Comparing against LLVM
To get a sense of what a sophisticated optimizing compiler can do, we have configured OAT so that if the --llvm-backend flag is used, the LLVM compiler will perform -O2 level optimizations, which includes the alloca promotion and register allocation optimizations (along with many others) discussed in class. Compare your (simple) optimization to both un-optimized OAT and to LLVM-optimized OAT.Hints
Doing a really good job of optimization (e.g. register allocation), while likely to have a very significant impact on the quality of the code, is a very difficult project for the given time frame. You are welcome to try for such an ambitious optimization, but that level of sophistication is not required to get a good score on this project.
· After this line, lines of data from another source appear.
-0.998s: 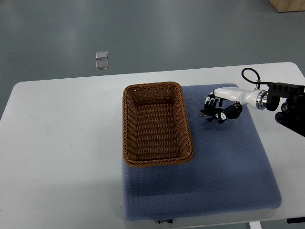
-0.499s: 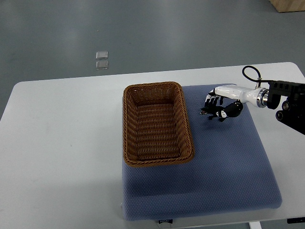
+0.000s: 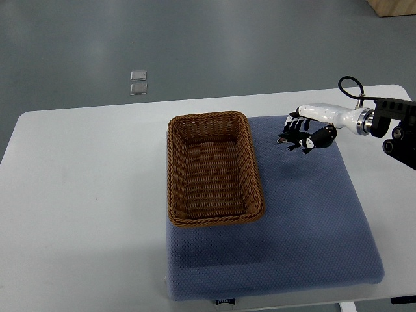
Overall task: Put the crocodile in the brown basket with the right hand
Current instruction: 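Lift the crocodile with the right hand and carry it over the basket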
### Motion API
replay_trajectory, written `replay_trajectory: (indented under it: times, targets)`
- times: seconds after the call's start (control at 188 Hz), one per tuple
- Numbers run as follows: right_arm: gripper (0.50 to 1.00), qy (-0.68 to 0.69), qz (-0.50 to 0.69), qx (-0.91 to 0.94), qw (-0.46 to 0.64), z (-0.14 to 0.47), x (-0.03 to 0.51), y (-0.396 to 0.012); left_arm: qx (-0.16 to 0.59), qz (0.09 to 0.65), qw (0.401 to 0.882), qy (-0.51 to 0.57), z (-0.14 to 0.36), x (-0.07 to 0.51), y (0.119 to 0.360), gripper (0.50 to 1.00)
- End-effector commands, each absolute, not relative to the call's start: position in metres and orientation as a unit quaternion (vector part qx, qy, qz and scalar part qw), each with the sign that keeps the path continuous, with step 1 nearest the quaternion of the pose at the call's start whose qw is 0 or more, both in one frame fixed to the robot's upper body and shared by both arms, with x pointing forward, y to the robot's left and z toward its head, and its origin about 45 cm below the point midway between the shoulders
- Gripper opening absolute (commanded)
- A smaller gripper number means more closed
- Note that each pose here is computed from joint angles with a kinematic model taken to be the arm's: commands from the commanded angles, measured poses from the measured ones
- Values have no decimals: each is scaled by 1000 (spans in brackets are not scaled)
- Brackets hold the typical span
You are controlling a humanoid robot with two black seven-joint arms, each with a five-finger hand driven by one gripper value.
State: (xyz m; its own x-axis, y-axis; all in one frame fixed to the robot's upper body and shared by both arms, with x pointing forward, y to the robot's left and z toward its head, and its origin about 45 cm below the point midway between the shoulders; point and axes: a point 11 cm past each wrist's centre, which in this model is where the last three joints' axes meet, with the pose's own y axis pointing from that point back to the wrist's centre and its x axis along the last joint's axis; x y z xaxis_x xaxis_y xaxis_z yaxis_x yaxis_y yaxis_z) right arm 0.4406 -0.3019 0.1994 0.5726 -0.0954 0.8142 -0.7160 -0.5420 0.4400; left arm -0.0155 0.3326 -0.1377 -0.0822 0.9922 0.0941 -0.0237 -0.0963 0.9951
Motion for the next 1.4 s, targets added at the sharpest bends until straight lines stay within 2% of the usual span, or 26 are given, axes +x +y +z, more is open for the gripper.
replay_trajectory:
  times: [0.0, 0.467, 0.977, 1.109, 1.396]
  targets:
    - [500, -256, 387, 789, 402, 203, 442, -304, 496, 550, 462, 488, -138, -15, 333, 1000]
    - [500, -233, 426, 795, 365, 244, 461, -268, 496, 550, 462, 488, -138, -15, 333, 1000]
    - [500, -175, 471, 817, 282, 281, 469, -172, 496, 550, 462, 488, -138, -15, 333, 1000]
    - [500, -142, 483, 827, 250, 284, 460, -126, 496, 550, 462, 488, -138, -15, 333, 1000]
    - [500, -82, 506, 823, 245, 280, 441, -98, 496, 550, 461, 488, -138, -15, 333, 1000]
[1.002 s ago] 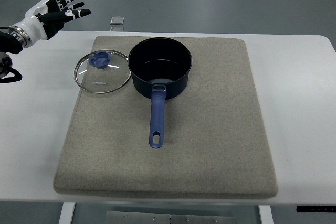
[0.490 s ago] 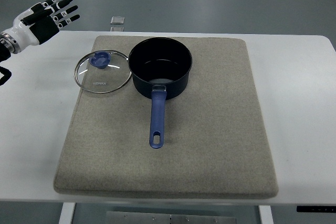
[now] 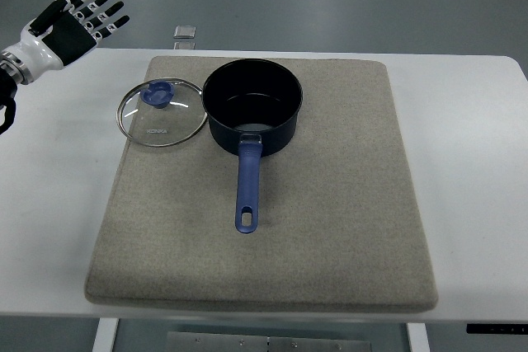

If you are in doubt about whether your optimization is too ambitious, contact one of the course staff and ask us about it.
- Many of the optimization passes work on specific parts of the
the program -- for example, you might want to process only the
arithmetic expressions at the AST level. However, to apply those
optimizations, you will need to write code that traverses the
program, searching for expressions, and applying the optimizations
to them. For other parts of the code, it is likely that your
transformation is just the identity function -- i.e. it just copies
over the original program fragments.
The code that does this program traversal will be very similar to the pretty-printing code at the corresponding level (e.g. astutil.ml pretty-prints AST programs, and il.ml has code for pretty-printing the IL). You might like to structure code similarly.
- Depending on the transformation you need to do, you might need context information (about the types of variables or which temporaries are in scope, for example). If so, you'll need to create and thread through an appropriate context (as in the typechecker or phase1 code).
Grading
Unlike the previous projects, this project does not have as much automated grading support. Your grade will be determined by:- Implementation / level of difficulty of the optimization: 40 pts.
- Correctness of your optimization pass(es): 20 pts.
- Thoroughness of your evaluation, experiments, and writeup in README.txt: 30 pts.
- Coding Style: 10 pts.
Extra Credit
Should you choose to implement optimizations at more than one level, you can earn extra credit, depending on the sophistication of the additional optimization and the thoroughness of the evaluation. At most 20 points of extra credit can be earned this way. Do not attempt extra credit until you have complete one optimization pass completely.